Task objective> Return the data below in full. Keep each character unchanged.
= = =
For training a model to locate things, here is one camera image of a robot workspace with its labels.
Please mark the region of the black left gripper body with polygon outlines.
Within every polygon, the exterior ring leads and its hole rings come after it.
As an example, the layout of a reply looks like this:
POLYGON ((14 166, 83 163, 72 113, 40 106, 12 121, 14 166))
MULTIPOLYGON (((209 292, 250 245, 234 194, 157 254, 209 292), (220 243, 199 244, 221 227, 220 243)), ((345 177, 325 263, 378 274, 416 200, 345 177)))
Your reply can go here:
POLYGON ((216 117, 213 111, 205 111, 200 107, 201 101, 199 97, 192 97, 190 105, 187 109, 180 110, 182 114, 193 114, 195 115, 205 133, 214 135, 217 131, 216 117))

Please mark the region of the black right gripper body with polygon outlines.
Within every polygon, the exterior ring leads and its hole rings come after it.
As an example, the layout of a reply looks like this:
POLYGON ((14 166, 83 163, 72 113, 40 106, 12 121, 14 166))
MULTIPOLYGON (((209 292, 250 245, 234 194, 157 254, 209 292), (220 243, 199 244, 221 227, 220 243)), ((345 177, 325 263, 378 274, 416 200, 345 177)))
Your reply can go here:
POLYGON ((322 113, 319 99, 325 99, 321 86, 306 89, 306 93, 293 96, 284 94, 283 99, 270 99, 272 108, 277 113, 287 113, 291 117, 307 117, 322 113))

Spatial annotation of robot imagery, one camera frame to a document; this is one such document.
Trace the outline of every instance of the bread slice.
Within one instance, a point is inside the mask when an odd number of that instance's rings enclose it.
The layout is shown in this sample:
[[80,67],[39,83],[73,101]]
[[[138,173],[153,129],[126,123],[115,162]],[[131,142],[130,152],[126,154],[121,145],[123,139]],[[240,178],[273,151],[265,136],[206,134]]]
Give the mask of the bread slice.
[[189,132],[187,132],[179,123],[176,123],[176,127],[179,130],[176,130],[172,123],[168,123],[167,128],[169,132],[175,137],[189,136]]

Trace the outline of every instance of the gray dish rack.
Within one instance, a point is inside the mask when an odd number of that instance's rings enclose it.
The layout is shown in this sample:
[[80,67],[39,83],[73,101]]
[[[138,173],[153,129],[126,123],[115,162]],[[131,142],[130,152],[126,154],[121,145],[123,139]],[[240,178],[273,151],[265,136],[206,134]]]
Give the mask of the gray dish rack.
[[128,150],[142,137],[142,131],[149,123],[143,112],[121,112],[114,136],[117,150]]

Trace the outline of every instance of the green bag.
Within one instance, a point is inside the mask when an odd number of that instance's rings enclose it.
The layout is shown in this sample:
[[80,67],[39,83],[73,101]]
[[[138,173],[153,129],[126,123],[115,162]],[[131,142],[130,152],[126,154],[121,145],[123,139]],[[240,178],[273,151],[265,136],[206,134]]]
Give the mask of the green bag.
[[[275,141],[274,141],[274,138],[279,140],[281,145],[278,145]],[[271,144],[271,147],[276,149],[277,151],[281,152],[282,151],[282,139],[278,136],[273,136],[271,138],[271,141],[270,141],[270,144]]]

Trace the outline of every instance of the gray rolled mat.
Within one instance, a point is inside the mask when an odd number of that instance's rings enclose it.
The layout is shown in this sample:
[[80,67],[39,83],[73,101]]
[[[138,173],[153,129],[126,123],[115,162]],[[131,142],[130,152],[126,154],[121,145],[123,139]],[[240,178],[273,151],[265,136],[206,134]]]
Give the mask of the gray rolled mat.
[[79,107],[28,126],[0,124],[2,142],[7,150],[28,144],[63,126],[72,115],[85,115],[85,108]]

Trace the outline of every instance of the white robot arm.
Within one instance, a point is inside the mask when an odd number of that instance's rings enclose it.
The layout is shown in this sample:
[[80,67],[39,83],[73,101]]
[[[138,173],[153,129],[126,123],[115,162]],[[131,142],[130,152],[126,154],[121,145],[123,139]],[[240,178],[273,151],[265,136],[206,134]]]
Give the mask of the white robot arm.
= = =
Written answer>
For training a model to locate things, here is one camera image of a robot workspace with its labels.
Please mark the region of the black left gripper body with polygon outlines.
Within every polygon, the exterior ring leads and its hole rings come after it.
As an example, the layout of a reply looks like this:
POLYGON ((14 166, 83 163, 72 113, 40 106, 12 121, 14 166))
MULTIPOLYGON (((209 292, 250 245, 234 194, 157 254, 209 292), (220 243, 199 244, 221 227, 220 243)), ((345 177, 325 263, 378 274, 416 200, 345 177)))
Your reply can go here:
POLYGON ((216 117, 213 111, 205 111, 200 107, 201 101, 199 97, 192 97, 190 105, 187 109, 180 110, 182 114, 193 114, 195 115, 205 133, 214 135, 217 131, 216 117))

Please mark the region of the black right gripper body with polygon outlines.
Within every polygon, the exterior ring leads and its hole rings come after it.
As an example, the layout of a reply looks like this:
POLYGON ((14 166, 83 163, 72 113, 40 106, 12 121, 14 166))
MULTIPOLYGON (((209 292, 250 245, 234 194, 157 254, 209 292), (220 243, 199 244, 221 227, 220 243)), ((345 177, 325 263, 378 274, 416 200, 345 177)))
Your reply can go here:
POLYGON ((322 113, 319 99, 325 99, 321 86, 306 89, 306 93, 293 96, 284 94, 283 99, 270 99, 272 108, 277 113, 287 113, 291 117, 307 117, 322 113))

Spatial annotation of robot imagery, one camera frame to a document; this is one such document.
Trace the outline of every instance of the bread slice.
Within one instance, a point is inside the mask when an odd number of that instance's rings enclose it.
The layout is shown in this sample:
[[80,67],[39,83],[73,101]]
[[[138,173],[153,129],[126,123],[115,162]],[[131,142],[130,152],[126,154],[121,145],[123,139]],[[240,178],[273,151],[265,136],[206,134]]]
Give the mask of the bread slice.
[[189,132],[187,132],[179,123],[176,123],[176,127],[179,130],[176,130],[172,123],[168,123],[167,128],[169,132],[175,137],[189,136]]

Trace the outline of every instance of the gray dish rack.
Within one instance, a point is inside the mask when an odd number of that instance's rings enclose it.
The layout is shown in this sample:
[[80,67],[39,83],[73,101]]
[[[138,173],[153,129],[126,123],[115,162]],[[131,142],[130,152],[126,154],[121,145],[123,139]],[[240,178],[273,151],[265,136],[206,134]]]
Give the mask of the gray dish rack.
[[128,150],[142,137],[142,131],[149,123],[143,112],[121,112],[114,136],[117,150]]

Trace the outline of every instance of the green bag.
Within one instance, a point is inside the mask when an odd number of that instance's rings enclose it.
The layout is shown in this sample:
[[80,67],[39,83],[73,101]]
[[[138,173],[153,129],[126,123],[115,162]],[[131,142],[130,152],[126,154],[121,145],[123,139]],[[240,178],[273,151],[265,136],[206,134]]]
Give the mask of the green bag.
[[[275,141],[274,141],[274,138],[279,140],[281,145],[278,145]],[[271,144],[271,147],[276,149],[277,151],[281,152],[282,151],[282,139],[278,136],[273,136],[271,138],[271,141],[270,141],[270,144]]]

Trace the outline of every instance of the gray rolled mat.
Within one instance, a point is inside the mask when an odd number of that instance's rings enclose it.
The layout is shown in this sample:
[[80,67],[39,83],[73,101]]
[[[138,173],[153,129],[126,123],[115,162]],[[131,142],[130,152],[126,154],[121,145],[123,139]],[[240,178],[273,151],[265,136],[206,134]]]
Give the mask of the gray rolled mat.
[[79,107],[28,126],[0,124],[2,142],[7,150],[28,144],[63,126],[72,115],[85,115],[85,108]]

Trace the outline of every instance of the white robot arm.
Within one instance, a point is inside the mask when an odd number of that instance's rings enclose it.
The layout is shown in this sample:
[[80,67],[39,83],[73,101]]
[[[138,173],[153,129],[126,123],[115,162]],[[131,142],[130,152],[126,154],[121,145],[123,139]],[[240,178],[273,151],[265,136],[206,134]]]
Give the mask of the white robot arm.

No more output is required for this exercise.